Tu madre quería ver cómo responderías.

—¿Y qué mensaje enviaste al dejar vivir a ese lobo?

—preguntó Beta Marcus, todavía sin aceptar completamente mi liderazgo a pesar de mantenerse como asistente del consejo.

—Que no soy como ella —dije simplemente—.

No sacrifico a otros para evitar mis propias batallas.

Lucien asintió aprobando.

—Fue la decisión correcta.

Los perros de Shadow Fang te respetan ahora.

Pude verlo en sus ojos.

Tomas, que había estado callado, de repente habló.

—Había un humano en el borde de nuestro territorio durante la cacería.

Todos se volvieron para mirarlo fijamente.

—¿Un humano?

—preguntó Jaxon—.

¿Cómo lo sabes?

—Estaba patrullando la frontera este —afirmó Tomas—.

Tenían cámaras y herramientas.

Estaban observando la manada de alces.

El rostro del Anciano Malin palideció.

—Humanos con cámaras cerca de lobos cambiantes nunca es bueno.

Sentí un escalofrío recorrer mi columna.

Se suponía que los humanos no debían saber que los hombres lobo existían.

Si habían visto algo durante la cacería o el ataque…

—Necesitamos averiguar qué vieron —decidí—.

Jaxon, lleva un pequeño equipo al amanecer.

Rastréalos, pero no interactúen.

Mira se aclaró la garganta.

—Hay algo más —dijo con cautela—.

El traidor que viste anoche…

creo que sé quién es.

Mi corazón se aceleró.

En el caos de la preparación de la cacería y el ataque, no había tenido tiempo de enfrentar al miembro del consejo que había visto con el colgante.

—¿Quién?

—pregunté, inclinándome hacia adelante.

Antes de que Mira pudiera responder, aullidos de miedo cortaron la noche.

Salimos corriendo para ver a los lobos señalando al cielo.
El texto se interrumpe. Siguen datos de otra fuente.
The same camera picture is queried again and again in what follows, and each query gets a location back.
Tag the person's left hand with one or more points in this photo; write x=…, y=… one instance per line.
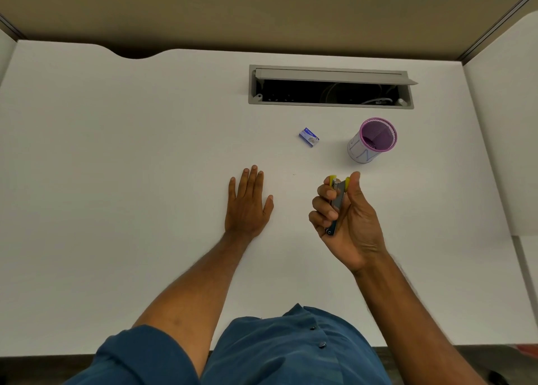
x=246, y=212

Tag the person's right hand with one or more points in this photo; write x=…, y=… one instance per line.
x=357, y=233

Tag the person's right little finger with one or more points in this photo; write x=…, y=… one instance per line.
x=318, y=220

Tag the person's left middle finger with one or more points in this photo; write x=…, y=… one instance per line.
x=253, y=181

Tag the person's right thumb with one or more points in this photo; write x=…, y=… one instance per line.
x=353, y=189

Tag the person's right middle finger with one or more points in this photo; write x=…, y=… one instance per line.
x=324, y=192

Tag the person's left little finger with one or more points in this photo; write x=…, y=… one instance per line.
x=232, y=189

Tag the person's left thumb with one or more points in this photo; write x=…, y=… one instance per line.
x=268, y=204

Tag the yellow and grey stapler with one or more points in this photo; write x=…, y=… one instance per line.
x=337, y=199

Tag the person's right forearm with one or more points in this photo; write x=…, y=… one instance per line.
x=412, y=326

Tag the person's left forearm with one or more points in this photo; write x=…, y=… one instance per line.
x=197, y=288

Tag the purple mesh pen cup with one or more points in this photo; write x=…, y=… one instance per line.
x=365, y=149

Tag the small blue staple box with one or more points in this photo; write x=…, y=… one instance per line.
x=309, y=137

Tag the blue button shirt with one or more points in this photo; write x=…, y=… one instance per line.
x=286, y=351

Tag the grey metal partition frame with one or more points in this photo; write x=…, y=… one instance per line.
x=496, y=23

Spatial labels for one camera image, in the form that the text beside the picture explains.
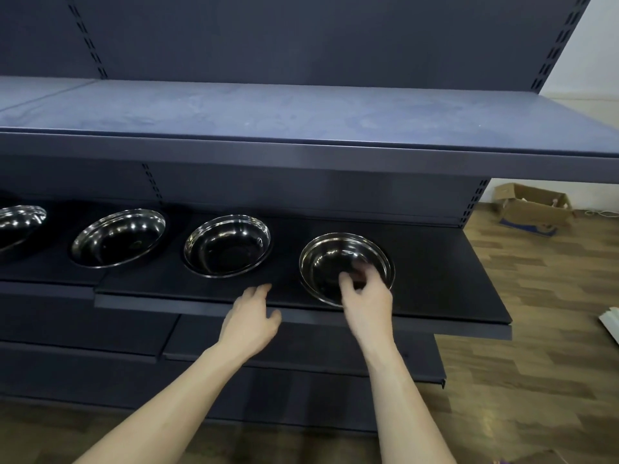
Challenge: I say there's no person's left forearm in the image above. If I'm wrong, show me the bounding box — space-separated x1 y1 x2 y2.
73 343 245 464

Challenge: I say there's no person's right hand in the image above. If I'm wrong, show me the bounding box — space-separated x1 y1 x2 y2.
338 262 395 356

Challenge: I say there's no stainless steel bowl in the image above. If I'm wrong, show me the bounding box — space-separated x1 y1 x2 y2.
183 215 271 279
0 205 47 253
71 209 166 269
298 232 395 308

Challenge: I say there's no white flat panel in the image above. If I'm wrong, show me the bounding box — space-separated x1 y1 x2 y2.
598 307 619 344

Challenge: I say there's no person's right forearm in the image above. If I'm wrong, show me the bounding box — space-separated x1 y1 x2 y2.
360 339 456 464

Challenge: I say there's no dark metal shelving unit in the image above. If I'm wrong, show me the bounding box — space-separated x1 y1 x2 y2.
0 0 619 433

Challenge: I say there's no long dusty blue shelf board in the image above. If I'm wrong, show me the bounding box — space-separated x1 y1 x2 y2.
0 76 619 183

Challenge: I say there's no open cardboard box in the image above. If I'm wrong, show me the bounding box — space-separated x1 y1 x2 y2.
492 182 577 237

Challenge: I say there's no person's left hand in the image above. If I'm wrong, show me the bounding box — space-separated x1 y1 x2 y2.
218 284 282 366

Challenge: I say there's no dark shelf board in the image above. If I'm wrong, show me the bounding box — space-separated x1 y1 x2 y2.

La luna llena, normalmente un disco plateado perfecto, se estaba volviendo lentamente roja.

—Una luna de sangre —susurró el Anciano Malin con temor—.

La señal de la antigua profecía.

—¿Qué profecía?

—pregunté.

—Cuando la luna se vuelva sangre, las sombras gemelas se alzarán, y solo un verdadero heredero sobrevivirá la noche —recitó, con voz temblorosa.

Como si fuera llamada por sus palabras, una figura entró en el claro.

Mi hermana gemela Luna, que debería haber estado encerrada en la casa de huéspedes bajo vigilancia.

—Hola, hermana —llamó, su voz llegando a través del repentino silencio de los terrenos de la manada—.

Madre me envió con un mensaje.

Levantó un colgante metálico familiar.

—El desafío ha cambiado.

Esta noche, bajo la luna de sangre, luchamos por el derecho a ser la única verdadera heredera.

Detrás de ella, más lobos emergieron de las sombras – al menos veinte guerreros Shadow Fang.

En medio de ellos estaba una mujer con cabello oscuro y ojos que coincidían perfectamente con los míos.

Mi madre sonrió, fría y hermosa.

—Hola, pequeña.

Es hora de ver cuál de mis hijas realmente merece vivir.